My first port of call, a local veg box scheme. I found a local one, which look great and also do fruit and eggs (although, back garden chickens pending, we may not need these), so at £15.50 for a standard veg box containing 9-11 crops, and £5.90 for a small fruit bag, this looks like a good start.

Next, a proper look at Suma. Like I said, we already get things from here, mostly pulses, homeopathic remedies, veggie stuff and the like. Tonight I priced up an entire month's shopping (a mammoth task!). Obviously the cheapest way to do a lot of it is in large bulk quantities, but we don't have the budget to allow ourselves to buy that mush up front, so we go with the smaller bulk amounts.

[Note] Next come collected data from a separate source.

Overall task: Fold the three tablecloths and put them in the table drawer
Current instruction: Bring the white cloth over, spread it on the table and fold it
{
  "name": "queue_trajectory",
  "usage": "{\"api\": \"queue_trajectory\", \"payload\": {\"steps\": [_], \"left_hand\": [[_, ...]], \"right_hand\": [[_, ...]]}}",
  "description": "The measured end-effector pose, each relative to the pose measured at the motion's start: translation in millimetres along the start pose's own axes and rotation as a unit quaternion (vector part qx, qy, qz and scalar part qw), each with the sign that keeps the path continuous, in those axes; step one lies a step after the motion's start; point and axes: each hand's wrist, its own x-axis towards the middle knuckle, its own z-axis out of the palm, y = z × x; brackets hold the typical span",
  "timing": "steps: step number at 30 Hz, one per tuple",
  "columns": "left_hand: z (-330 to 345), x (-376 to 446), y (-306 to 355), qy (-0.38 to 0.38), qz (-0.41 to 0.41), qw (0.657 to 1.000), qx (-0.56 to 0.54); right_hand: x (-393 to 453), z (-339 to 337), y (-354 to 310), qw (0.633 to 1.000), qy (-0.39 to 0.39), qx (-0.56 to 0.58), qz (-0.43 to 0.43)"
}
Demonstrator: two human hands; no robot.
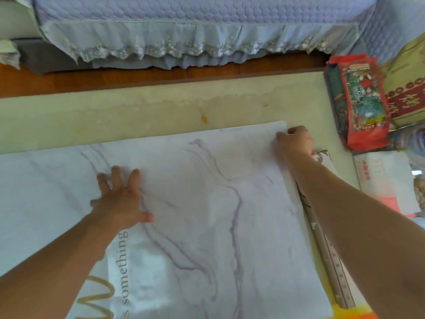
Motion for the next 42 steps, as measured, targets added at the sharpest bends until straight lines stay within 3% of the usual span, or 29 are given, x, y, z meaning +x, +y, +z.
{"api": "queue_trajectory", "payload": {"steps": [13,18,28,42], "left_hand": [[3.0,-7.6,-0.6,0.012,-0.005,1.0,-0.015],[5.8,-20.3,8.8,0.045,0.007,0.999,-0.028],[11.9,-22.0,16.0,0.009,-0.017,1.0,-0.021],[18.6,-19.3,12.2,0.028,-0.011,0.999,-0.037]], "right_hand": [[14.1,-7.6,10.1,0.993,-0.042,0.104,0.04],[17.4,-9.3,6.3,0.994,-0.049,0.093,0.039],[14.7,-7.5,0.4,0.997,-0.044,0.054,0.036],[4.0,1.7,15.2,0.997,0.032,0.056,-0.033]]}}
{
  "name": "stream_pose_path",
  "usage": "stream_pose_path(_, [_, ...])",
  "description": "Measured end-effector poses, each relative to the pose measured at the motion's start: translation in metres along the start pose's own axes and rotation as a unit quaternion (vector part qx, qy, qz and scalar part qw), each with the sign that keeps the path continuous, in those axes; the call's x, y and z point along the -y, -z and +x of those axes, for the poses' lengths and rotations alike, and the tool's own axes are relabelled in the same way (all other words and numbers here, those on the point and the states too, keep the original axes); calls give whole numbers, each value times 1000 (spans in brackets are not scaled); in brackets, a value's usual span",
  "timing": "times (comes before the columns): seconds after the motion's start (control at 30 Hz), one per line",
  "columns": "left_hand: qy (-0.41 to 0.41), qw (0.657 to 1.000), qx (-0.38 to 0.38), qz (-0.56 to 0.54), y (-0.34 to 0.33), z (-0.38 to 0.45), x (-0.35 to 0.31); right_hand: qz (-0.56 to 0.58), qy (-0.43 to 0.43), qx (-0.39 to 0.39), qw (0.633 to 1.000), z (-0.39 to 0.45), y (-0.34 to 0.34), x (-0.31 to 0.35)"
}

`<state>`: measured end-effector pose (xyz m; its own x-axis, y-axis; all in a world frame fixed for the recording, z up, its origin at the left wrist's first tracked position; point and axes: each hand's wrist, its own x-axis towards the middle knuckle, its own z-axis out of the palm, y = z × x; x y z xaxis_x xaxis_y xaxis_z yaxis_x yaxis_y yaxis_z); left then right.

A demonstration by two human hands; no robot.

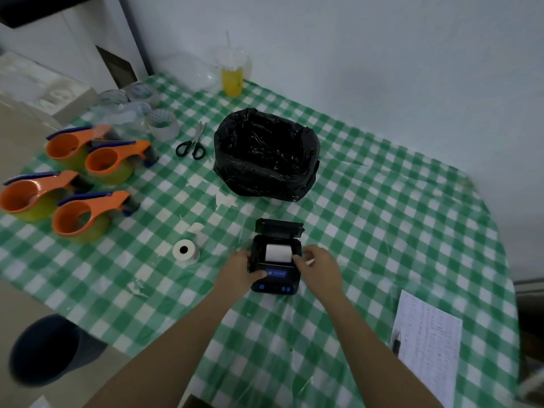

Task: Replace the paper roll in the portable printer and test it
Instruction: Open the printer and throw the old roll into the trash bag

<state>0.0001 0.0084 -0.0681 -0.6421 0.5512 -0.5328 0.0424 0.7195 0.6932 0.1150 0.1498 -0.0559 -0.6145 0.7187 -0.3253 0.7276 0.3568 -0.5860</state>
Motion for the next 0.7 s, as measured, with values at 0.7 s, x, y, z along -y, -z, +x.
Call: stream_pose_path(0.7, [-122, 987, -100, 26, 104, 3, -82, 259, 137, -92, 952, 24, 96, 150])
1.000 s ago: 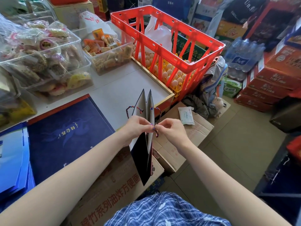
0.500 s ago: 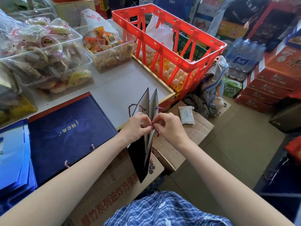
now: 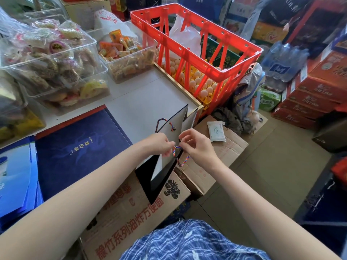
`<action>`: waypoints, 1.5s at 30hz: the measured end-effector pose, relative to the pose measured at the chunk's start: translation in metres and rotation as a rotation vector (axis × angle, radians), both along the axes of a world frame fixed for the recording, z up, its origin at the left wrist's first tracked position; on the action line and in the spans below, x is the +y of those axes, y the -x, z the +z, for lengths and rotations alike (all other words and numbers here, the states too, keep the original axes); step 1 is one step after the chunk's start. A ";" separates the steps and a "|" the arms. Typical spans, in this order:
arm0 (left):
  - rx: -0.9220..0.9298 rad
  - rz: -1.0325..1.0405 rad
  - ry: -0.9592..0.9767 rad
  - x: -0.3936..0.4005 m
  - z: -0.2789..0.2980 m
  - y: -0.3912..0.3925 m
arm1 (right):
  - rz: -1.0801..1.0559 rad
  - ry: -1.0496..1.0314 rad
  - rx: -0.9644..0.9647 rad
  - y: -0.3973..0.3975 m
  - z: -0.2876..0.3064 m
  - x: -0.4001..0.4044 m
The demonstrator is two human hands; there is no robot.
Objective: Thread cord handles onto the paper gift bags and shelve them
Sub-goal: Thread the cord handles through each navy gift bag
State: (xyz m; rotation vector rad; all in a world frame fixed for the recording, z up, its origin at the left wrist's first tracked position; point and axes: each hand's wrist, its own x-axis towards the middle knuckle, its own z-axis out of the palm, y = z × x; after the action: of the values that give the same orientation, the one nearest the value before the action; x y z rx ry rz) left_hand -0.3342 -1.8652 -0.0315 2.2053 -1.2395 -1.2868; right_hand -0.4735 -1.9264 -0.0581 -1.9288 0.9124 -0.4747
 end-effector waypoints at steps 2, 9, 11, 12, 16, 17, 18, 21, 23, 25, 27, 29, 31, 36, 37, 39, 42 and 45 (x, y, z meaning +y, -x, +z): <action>0.086 0.060 -0.059 0.001 0.002 0.003 | 0.019 -0.003 -0.007 0.000 -0.001 0.002; 0.325 0.148 -0.081 0.006 0.000 -0.003 | 0.046 0.002 0.029 0.004 -0.001 0.002; 0.349 0.166 -0.027 0.007 0.001 -0.005 | 0.039 0.016 0.073 0.005 0.001 0.000; 0.355 0.173 0.012 0.007 0.001 -0.005 | 0.033 0.019 0.096 0.004 0.001 -0.002; 0.321 0.204 0.178 0.005 -0.002 0.002 | 0.053 0.035 0.221 0.004 0.002 -0.010; 0.294 0.225 0.238 0.004 -0.005 0.005 | 0.052 0.030 0.242 0.004 0.003 -0.012; 0.255 0.247 0.295 0.002 -0.008 0.006 | 0.047 0.020 0.256 0.004 0.004 -0.014; 0.224 0.307 0.431 0.000 -0.015 0.010 | 0.015 -0.078 0.235 0.006 0.006 -0.019; 0.296 0.344 0.494 0.000 -0.016 0.011 | -0.019 -0.203 0.161 0.008 0.007 -0.021; 0.348 0.356 0.518 0.000 -0.015 0.011 | -0.030 -0.284 0.111 0.008 0.009 -0.021; 0.337 0.325 0.490 0.000 -0.013 0.009 | -0.006 -0.317 0.107 0.007 0.009 -0.019; 0.271 0.257 0.479 0.001 -0.010 0.006 | 0.015 -0.315 0.117 0.005 0.010 -0.017; 0.131 0.165 0.497 0.001 -0.008 0.003 | 0.039 -0.311 0.114 0.005 0.011 -0.018; 0.027 0.090 0.478 0.002 -0.011 -0.001 | 0.117 -0.298 0.088 0.009 0.012 -0.020; 0.024 0.084 0.472 0.002 -0.012 -0.001 | 0.123 -0.293 0.086 0.010 0.012 -0.020; -0.015 0.075 0.468 0.002 -0.014 -0.002 | 0.133 -0.302 0.076 0.010 0.011 -0.021; -0.083 0.056 0.477 0.002 -0.016 -0.003 | 0.128 -0.314 0.058 0.010 0.010 -0.021; -0.048 0.009 0.454 0.002 -0.014 -0.006 | 0.093 -0.323 0.030 0.009 0.011 -0.019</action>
State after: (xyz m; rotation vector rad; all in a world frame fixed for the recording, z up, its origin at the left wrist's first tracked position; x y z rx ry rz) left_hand -0.3284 -1.8628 -0.0458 1.9175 -1.3764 -0.8454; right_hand -0.4821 -1.9456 -0.0476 -1.6774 0.8563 -0.2278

So, three long hours later, elated to be done, I scroll down to the total at the bottom and ... bang! my hope of an easy solution comes crashing down as I see that the Suma products plus one veg box and one fruit bag a week takes us to £266 per month. Disaster! Taking into account the fact that we have knocked nappies and wipes off the shopping list, which made up over a quarter of our budget, a straight move from supermarket value ranges to ethical and organic has doubled our spend. Also this total doesn't count cat food, as we have a very fussy rescue cat who will only each pouches of food in jelly. Pop a bowl of cat crunchies down in front of him and he will go off in a huff and starve himself until you see sense, so I need to find an alternative, which may turn out to be buying the same food for him, but not from a supermarket!

Things that are on the list that I'm not 100% happy about are:

1. Washing powder. It's Ecover, but I'd still rather not, especially in view of the cost. We tried eco balls for a good while, with very stinky results, and, not wanting to be damp smelling social pariahs, we went back onto the old detergent. Any ecologically sound yet purse friendly suggestions welcome!

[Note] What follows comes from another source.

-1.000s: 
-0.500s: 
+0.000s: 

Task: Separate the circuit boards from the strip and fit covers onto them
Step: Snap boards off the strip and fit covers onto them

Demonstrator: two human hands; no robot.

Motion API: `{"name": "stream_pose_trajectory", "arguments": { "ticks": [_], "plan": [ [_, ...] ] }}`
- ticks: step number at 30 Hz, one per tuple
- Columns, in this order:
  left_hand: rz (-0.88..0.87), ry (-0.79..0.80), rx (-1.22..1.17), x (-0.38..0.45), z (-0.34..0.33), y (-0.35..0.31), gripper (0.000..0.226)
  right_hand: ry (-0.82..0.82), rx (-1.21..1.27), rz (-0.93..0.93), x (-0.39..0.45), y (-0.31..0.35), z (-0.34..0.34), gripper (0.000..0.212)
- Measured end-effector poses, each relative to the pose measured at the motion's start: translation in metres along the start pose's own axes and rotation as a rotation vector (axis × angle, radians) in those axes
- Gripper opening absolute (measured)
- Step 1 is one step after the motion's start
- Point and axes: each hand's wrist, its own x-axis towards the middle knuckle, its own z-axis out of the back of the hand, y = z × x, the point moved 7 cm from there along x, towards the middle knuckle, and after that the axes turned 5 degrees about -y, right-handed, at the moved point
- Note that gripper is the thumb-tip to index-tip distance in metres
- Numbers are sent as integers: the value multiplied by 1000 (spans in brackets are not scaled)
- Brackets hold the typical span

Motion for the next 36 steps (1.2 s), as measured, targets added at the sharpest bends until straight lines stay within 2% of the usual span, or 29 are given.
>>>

2. Dishwasher gel. As above, would rather not. I did use Stardrops for a time, which is cheap but probably not great for the green credentials of my dishwasher.

3. Butter. I buy this to make bread with, but am wondering if there is a vegan alternative. Any home bakers let me know please!

Other than that, I'm happy with what's on there, it's all organic, fairtrade or local, and vegan aside from the eggs (but don't tell Gruff, he may not notice!), so I just need a cheaper way of doing it.

I'm going to have the night off now and try and shave £70 off this tomorrow, any suggestions appreciated.